§ WHAT YOU HAVE TO DO: Show all lines containing "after" from the data below.

[Dataset excerpts]
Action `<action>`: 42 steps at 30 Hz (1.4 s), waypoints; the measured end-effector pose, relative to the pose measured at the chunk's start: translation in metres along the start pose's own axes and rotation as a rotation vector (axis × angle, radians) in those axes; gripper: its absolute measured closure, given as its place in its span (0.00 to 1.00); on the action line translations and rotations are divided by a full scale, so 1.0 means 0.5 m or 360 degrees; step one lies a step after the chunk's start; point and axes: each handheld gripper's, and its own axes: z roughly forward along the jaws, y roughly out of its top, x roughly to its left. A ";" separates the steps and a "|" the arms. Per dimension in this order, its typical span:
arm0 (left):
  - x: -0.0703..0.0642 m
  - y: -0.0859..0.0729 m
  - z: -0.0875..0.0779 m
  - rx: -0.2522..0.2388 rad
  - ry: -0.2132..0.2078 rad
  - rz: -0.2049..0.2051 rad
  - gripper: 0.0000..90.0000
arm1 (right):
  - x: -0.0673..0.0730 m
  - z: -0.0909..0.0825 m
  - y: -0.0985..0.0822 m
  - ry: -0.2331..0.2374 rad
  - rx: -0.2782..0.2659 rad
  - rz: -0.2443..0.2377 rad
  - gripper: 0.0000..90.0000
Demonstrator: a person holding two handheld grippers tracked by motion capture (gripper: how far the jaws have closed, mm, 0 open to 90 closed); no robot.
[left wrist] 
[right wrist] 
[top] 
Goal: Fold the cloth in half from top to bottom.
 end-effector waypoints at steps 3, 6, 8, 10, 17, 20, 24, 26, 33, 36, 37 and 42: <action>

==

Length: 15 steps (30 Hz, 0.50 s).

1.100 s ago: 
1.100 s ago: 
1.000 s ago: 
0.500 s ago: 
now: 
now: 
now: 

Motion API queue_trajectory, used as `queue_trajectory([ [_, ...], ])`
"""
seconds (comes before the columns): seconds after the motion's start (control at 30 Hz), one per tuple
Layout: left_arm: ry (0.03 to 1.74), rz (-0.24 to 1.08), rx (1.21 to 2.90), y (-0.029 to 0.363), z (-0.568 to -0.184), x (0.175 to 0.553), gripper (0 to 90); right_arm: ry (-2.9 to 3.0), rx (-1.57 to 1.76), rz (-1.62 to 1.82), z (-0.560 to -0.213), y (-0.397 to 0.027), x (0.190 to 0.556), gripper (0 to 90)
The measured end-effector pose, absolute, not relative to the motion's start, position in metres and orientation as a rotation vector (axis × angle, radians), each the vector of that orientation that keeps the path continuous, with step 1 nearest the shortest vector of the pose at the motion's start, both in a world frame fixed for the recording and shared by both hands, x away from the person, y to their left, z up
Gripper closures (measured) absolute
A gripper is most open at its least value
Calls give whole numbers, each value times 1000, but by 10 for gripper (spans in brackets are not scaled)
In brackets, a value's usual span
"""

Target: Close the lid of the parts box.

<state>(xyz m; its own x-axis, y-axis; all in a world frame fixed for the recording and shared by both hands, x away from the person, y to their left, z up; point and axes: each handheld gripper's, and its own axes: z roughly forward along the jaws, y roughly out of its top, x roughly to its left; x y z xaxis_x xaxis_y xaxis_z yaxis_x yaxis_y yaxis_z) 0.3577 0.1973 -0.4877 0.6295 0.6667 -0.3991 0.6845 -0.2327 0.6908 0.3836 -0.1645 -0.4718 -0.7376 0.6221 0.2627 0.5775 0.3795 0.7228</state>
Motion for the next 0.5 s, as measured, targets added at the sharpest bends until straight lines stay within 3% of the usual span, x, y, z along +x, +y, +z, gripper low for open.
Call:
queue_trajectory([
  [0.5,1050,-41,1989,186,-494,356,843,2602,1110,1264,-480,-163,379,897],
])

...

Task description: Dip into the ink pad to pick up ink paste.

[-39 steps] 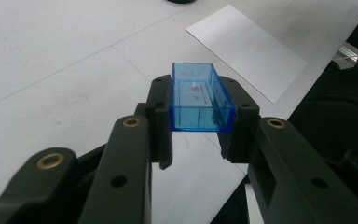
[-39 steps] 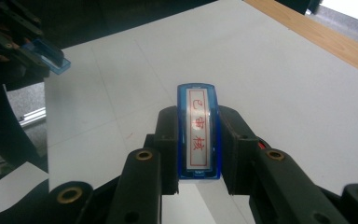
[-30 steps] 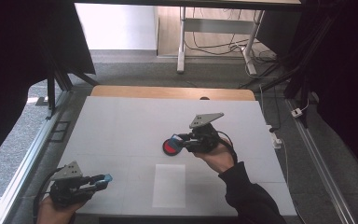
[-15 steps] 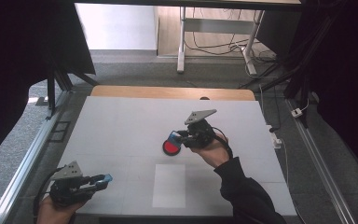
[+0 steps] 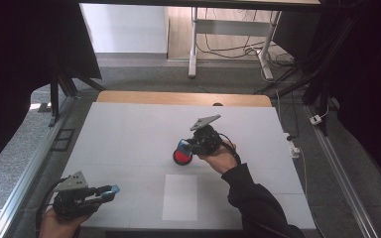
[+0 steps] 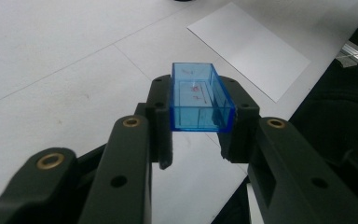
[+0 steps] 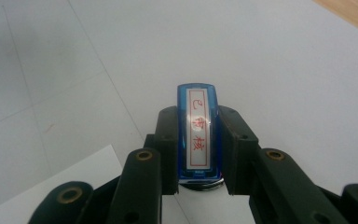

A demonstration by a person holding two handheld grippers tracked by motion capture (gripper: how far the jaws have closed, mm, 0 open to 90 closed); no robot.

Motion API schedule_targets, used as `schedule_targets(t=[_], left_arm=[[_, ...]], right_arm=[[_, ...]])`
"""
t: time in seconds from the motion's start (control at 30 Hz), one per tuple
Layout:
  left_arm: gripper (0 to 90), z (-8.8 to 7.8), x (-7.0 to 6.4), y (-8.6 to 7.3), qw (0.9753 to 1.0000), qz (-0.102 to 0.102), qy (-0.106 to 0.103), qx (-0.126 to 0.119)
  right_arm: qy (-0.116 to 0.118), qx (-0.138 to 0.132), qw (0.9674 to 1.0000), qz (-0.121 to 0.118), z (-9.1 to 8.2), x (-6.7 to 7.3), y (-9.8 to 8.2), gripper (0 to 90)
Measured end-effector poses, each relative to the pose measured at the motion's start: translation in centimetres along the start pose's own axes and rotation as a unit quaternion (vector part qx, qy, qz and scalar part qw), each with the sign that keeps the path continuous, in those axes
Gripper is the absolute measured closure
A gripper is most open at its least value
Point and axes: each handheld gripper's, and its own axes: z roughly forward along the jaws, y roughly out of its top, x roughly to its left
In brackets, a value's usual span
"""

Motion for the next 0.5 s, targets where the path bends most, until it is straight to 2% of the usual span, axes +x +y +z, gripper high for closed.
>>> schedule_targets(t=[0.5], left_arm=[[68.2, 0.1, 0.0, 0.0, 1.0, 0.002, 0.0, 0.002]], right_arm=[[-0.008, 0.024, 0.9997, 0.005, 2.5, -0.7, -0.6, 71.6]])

§ RESPONSE TO THE TASK:
Action `<action>`: 42 steps at 30 Hz (1.4 s), waypoints; the measured end-effector pose, relative to the pose measured at the chunk's start: translation in metres along the start pose's own axes and rotation as a rotation vector (axis × angle, radians) in those axes; gripper: its absolute measured closure, given as its place in its span (0.00 to 1.00); on the action line translations and rotations are divided by a full scale, so 1.0 means 0.5 m or 360 degrees; step one lies a step after the chunk's start; point and axes: each handheld gripper's, and its own axes: z roughly forward along the jaws, y roughly out of its top, x roughly to its left. A ";" separates the steps and a "|" the arms. Per dimension in this order, its typical span:
seconds (comes before the columns): seconds after the motion's start (control at 30 Hz), one per tuple

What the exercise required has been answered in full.